A Model of the Early Evolution of Soma-to-Germline Feedback

The V-genes of the immunoglobulin locus in vertebrates code for a part of the heavy and light chain variable regions of antibodies and are extremely variable. Steele (1979) has developed a theory that explains the evolution of adaptive immune response by a soma-to-germline flow of cDNAs derived from somatically mutated V-genes.
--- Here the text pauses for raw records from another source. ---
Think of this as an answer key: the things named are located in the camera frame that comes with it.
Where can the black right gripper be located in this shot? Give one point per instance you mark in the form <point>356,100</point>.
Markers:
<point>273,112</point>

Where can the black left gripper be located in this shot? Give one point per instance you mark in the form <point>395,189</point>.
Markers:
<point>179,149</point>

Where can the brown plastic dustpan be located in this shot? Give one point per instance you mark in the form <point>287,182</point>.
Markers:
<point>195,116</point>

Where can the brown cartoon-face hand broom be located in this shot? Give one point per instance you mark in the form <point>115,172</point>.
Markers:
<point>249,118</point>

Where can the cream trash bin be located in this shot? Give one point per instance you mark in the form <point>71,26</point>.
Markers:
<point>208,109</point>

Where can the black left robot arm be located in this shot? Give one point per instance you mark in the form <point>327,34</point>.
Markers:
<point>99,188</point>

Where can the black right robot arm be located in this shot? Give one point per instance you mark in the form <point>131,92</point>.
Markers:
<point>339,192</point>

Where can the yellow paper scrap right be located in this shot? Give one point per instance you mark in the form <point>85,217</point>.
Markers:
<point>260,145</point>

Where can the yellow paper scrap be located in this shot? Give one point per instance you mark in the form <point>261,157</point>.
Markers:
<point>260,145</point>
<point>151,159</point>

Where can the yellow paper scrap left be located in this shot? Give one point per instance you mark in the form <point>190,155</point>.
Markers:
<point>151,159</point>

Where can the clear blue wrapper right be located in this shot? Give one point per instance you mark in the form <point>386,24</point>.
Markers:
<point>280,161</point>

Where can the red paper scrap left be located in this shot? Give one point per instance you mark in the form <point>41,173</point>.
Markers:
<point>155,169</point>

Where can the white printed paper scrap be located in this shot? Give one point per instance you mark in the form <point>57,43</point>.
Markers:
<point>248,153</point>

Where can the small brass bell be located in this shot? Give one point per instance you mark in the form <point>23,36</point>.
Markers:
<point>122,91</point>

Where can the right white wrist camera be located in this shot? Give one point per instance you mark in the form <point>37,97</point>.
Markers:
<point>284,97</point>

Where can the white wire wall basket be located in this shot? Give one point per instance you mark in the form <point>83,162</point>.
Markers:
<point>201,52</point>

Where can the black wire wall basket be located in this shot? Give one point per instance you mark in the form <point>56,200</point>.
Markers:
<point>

Here we model the early evolution of soma-to-germline feedback in a population living in a changing viral environment in terms of the dynamics of an initially rare genetic modifier that controls transfer of V-genes to germ cellsʹ DNA. It is shown that a modifier invades the population and creates a great variety of V-genes if the environment follows stepwise temporal changes, i.e. a soma-to-germline feedback machinery evolves in a population if newly derived V -alleles still play a role in protecting the population against foreign antigens in some following generations. The distribution of the age of V-genes evolves to a bell-shaped curve the width and the maximum of which depend mainly on selection strength. Two phases of modifier evolution are distinguished. In the first phase, the dynamics are slow while the number of different V-genes is small. In the second phase, when a sufficiently large number of different V-genes is created, the modifier increases faster in frequency. Linkage of V-genes and the modifier enhances the rate of evolution.